__Source material__
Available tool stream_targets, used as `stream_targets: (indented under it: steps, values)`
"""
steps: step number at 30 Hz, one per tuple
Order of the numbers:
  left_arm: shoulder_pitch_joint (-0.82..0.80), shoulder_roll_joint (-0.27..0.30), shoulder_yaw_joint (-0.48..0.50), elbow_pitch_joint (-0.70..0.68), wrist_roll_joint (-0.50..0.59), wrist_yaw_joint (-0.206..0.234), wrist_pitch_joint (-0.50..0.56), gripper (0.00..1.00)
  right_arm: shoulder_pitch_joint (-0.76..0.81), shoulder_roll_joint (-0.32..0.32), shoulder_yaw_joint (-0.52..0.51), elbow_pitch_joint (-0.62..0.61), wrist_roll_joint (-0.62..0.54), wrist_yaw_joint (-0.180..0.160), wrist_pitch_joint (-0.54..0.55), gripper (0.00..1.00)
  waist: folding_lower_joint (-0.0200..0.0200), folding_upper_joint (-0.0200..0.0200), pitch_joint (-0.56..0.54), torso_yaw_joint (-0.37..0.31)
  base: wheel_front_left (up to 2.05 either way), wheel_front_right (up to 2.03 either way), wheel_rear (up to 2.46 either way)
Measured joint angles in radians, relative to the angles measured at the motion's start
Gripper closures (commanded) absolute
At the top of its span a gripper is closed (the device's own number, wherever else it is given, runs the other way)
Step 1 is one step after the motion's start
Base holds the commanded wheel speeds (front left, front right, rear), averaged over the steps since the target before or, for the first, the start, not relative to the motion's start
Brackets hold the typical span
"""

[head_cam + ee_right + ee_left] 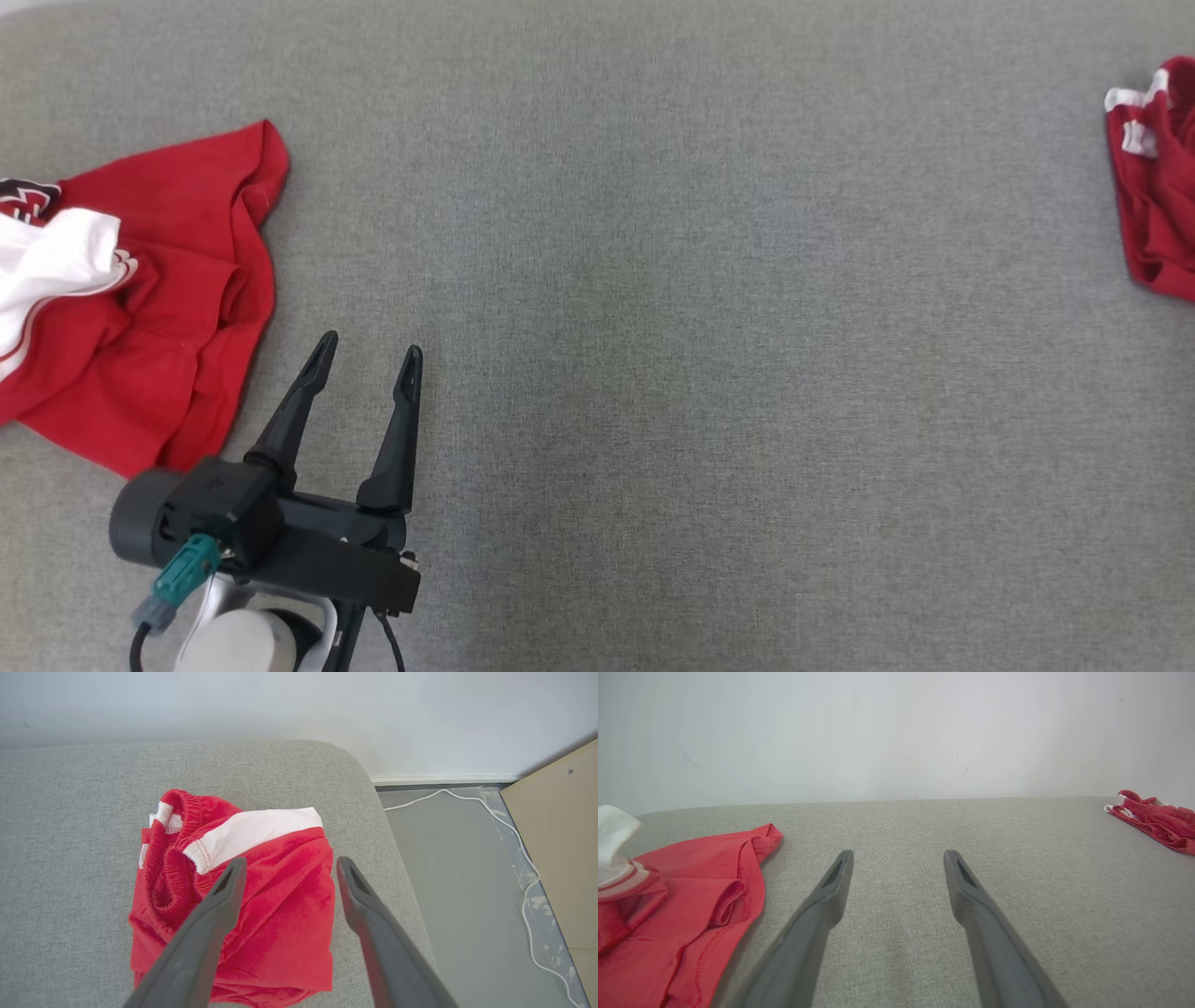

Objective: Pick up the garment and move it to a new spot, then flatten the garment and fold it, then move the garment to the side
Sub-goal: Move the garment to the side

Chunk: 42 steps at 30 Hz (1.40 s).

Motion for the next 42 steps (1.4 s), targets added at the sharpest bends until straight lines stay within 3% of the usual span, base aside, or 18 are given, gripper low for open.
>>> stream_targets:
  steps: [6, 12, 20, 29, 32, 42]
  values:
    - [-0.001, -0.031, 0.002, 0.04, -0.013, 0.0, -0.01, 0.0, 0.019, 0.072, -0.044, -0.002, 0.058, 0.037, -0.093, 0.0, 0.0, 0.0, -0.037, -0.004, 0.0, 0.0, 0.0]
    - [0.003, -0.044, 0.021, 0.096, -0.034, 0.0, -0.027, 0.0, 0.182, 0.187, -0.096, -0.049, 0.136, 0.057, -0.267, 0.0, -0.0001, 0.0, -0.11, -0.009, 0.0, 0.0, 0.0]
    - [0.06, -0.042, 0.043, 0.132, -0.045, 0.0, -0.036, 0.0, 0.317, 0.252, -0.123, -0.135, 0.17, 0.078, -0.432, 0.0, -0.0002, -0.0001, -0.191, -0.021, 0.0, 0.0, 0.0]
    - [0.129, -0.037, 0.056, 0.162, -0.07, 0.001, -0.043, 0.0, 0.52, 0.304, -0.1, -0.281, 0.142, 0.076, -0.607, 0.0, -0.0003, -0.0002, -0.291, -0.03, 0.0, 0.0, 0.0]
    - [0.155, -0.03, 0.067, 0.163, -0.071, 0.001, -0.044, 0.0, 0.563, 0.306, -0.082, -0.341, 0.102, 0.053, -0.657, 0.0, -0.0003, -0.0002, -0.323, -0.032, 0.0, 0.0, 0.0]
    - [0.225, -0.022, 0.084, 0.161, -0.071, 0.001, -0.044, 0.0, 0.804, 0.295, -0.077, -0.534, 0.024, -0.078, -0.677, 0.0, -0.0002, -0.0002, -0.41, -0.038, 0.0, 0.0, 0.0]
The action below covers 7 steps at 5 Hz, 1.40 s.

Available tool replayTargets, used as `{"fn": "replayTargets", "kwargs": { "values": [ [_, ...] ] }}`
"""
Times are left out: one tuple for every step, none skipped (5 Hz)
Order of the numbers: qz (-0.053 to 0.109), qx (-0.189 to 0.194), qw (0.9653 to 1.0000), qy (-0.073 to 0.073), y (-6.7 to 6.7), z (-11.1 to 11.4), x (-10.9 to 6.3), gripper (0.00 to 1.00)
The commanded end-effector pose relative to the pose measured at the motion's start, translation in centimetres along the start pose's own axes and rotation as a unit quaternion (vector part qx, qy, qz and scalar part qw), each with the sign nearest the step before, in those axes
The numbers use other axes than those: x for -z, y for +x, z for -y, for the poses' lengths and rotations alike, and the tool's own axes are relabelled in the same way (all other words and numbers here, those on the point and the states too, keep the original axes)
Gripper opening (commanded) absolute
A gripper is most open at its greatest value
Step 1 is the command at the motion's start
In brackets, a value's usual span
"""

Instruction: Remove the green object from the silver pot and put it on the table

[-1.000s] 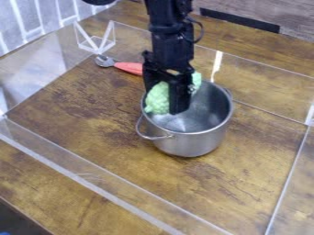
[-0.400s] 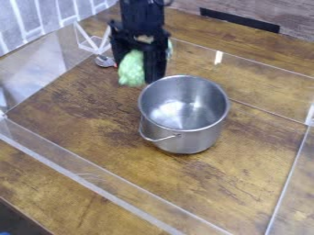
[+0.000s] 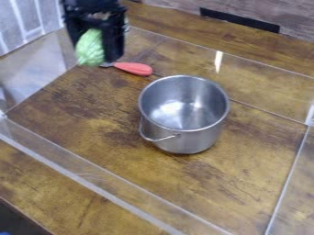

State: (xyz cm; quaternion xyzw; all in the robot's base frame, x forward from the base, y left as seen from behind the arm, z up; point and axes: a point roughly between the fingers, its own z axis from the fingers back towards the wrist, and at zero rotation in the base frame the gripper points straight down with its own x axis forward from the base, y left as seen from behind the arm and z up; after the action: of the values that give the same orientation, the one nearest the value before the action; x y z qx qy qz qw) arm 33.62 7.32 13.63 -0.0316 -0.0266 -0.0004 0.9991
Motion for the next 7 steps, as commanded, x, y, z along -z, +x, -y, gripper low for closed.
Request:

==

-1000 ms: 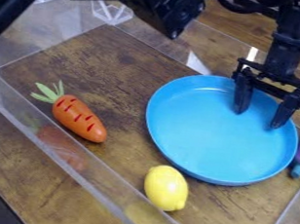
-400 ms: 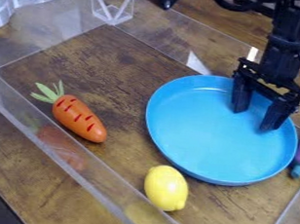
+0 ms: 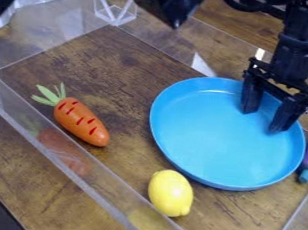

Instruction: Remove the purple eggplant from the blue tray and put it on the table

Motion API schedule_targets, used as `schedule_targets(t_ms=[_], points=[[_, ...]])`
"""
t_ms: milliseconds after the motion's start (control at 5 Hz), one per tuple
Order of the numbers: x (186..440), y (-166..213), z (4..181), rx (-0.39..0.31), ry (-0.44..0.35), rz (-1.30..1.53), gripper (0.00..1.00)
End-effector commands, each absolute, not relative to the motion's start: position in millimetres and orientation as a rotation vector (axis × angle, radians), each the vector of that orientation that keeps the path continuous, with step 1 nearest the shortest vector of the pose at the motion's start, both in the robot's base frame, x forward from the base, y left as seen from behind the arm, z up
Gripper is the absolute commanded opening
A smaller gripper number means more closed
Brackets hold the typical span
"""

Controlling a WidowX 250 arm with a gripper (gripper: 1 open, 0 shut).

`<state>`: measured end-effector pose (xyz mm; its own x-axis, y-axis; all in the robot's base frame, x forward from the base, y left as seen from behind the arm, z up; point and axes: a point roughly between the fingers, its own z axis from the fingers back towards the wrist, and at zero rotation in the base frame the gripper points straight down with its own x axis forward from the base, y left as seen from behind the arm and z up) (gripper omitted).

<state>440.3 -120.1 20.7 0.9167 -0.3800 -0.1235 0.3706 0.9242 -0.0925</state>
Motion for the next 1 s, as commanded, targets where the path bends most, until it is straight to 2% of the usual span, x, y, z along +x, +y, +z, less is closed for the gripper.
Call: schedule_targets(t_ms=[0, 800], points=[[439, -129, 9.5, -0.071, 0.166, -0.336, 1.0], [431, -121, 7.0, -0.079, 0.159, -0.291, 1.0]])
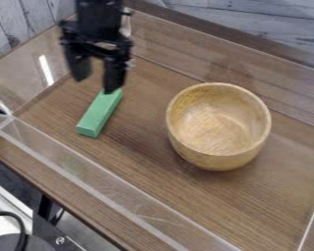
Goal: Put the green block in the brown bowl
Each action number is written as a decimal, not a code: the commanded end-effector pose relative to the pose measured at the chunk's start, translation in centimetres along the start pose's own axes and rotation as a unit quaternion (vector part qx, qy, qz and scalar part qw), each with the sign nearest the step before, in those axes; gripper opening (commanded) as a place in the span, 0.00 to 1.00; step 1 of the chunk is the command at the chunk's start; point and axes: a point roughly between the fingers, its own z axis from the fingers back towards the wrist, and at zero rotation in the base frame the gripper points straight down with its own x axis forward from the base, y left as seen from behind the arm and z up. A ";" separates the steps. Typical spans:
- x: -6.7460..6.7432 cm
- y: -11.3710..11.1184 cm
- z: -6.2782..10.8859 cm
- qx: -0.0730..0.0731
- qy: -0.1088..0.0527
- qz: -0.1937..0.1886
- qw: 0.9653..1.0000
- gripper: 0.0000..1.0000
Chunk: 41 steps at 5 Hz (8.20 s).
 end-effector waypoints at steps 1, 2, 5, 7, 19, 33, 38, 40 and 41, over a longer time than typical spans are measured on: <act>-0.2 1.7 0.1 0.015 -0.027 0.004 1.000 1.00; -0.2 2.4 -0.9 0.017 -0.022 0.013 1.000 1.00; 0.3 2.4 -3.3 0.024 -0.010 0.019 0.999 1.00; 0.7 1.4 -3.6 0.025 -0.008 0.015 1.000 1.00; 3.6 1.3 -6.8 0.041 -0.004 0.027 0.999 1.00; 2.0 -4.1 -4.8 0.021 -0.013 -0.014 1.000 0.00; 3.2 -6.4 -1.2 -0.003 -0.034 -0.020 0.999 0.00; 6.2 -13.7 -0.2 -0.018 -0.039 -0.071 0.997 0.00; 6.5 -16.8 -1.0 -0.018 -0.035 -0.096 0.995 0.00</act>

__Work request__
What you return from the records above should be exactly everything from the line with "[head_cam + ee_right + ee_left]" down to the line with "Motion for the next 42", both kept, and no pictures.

__Answer to this problem__
[head_cam + ee_right + ee_left] 

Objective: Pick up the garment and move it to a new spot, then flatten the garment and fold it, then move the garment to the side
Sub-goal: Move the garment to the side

Chunk: 42 steps at 30 Hz (1.40 s).

Motion for the next 42 steps (1.4 s), targets added at the sharpest bends until straight lines stay within 3% of the usual span, base aside, or 18 are given, gripper low for open.

There is nothing more to the answer.